The same subset of 360 pictures was used as in Experiments 2, 4, and 5.
The procedure was identical to Experiment 4.
Results and Discussion
We observed the correlation between arousal and visual complexity ratings to be significant with both instructions [naïve: r(358) = 0.50, p < 0.001; bias-aware: r(358) = 0.40, p < 0.001]. Though the correlation was attenuated with the bias-aware instructions, this effect was not significant [Z = 0.42, p = 0.67]. (See Table 3 for additional correlation measures.) Nonetheless, the arousal-complexity relationship here was in-line with those found in our earlier experiments, and the change due to the different instructions was comparable to that of Experiment 4. While it is unclear why the effect was weaker overall in Experiment 4, this may be related to the high degree of familiarity with experimental settings and in particular aversive stimuli (e.g., electric shocks) of the volunteers that participated in Experiment 4.

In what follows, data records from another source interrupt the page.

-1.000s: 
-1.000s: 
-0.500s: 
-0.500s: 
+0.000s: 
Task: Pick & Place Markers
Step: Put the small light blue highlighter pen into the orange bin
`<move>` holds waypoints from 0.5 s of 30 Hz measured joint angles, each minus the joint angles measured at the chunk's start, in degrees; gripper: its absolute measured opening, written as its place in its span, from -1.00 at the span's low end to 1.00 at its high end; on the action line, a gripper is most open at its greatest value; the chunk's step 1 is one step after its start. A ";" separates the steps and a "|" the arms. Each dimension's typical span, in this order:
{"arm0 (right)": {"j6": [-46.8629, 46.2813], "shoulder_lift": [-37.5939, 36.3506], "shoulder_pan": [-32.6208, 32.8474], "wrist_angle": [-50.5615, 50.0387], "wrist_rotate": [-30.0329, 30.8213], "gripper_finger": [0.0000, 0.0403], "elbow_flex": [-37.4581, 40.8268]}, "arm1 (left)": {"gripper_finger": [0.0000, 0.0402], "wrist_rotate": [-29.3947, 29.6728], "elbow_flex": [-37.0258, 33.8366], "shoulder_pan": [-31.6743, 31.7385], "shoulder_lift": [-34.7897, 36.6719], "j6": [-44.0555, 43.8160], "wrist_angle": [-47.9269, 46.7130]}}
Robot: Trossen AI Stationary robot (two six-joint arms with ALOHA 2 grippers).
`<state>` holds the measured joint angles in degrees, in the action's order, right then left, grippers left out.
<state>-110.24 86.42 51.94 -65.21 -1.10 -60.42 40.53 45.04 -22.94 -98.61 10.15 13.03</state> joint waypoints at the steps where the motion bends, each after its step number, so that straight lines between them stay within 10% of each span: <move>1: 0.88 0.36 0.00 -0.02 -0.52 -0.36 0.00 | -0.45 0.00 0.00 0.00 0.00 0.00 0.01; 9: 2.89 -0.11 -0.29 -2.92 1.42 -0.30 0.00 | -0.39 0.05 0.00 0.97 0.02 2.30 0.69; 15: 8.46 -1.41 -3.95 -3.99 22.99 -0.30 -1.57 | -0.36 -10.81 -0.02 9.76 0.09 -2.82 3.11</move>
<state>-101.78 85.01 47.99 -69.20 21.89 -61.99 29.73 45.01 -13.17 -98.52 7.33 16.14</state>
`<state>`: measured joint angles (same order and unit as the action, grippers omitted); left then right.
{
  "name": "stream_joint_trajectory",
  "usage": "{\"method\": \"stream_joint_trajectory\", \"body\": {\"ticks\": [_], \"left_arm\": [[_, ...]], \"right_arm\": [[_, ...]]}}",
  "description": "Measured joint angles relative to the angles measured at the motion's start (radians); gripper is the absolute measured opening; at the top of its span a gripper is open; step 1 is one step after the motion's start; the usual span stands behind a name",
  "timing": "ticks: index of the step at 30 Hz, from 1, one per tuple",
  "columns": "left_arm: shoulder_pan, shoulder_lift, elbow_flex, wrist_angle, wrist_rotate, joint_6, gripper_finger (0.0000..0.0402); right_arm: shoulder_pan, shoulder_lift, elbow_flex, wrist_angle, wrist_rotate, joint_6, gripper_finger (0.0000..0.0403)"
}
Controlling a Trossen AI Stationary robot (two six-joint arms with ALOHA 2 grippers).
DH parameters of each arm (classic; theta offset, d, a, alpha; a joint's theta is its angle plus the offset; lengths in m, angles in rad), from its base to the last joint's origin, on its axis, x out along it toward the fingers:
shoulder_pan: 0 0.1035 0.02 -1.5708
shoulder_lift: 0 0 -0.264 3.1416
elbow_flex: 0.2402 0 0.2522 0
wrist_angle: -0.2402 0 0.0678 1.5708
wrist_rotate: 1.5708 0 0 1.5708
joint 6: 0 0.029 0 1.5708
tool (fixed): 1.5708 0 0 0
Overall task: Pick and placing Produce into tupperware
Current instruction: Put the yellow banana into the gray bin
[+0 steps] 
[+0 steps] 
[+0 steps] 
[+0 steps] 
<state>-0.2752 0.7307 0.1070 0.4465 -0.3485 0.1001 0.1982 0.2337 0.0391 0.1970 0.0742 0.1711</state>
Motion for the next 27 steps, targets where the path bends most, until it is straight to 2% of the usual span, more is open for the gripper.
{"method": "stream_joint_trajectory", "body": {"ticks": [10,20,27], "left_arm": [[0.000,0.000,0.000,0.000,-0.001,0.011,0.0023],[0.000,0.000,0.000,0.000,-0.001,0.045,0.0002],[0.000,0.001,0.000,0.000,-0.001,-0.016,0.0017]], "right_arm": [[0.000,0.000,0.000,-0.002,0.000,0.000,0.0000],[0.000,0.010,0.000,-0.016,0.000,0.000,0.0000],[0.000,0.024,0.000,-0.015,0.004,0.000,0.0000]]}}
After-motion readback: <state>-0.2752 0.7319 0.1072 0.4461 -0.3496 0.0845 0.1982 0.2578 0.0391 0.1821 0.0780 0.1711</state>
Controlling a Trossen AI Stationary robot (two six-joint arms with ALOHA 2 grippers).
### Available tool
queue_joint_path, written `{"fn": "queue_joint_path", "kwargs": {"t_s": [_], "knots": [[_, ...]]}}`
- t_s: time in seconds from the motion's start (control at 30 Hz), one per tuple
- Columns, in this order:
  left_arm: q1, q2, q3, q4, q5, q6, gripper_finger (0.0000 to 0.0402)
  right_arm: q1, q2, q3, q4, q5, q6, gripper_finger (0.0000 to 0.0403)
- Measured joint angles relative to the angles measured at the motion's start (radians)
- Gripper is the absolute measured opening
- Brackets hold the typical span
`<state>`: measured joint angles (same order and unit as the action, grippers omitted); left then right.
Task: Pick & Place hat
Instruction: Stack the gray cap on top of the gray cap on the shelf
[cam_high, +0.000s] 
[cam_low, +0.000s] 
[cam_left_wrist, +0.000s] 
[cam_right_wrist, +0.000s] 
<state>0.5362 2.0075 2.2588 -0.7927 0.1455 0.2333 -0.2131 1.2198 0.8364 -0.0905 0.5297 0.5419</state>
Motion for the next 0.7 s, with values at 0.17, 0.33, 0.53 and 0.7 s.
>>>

Across five experiments we found consistent evidence that ratings of visual complexity are related to affective properties of the stimuli. In particular, arousal, more than the valence, is related to higher ratings of visual complexity. On the contrary, various computational measures of visual complexity consistently indicate that there is no relationship between affective characteristics and computational measures of visual complexity, indicating a crucial difference in the stimuli properties captured by these ratings and computational measures. Importantly, these findings were robust across all experiments and were obtained using a large set of pictures.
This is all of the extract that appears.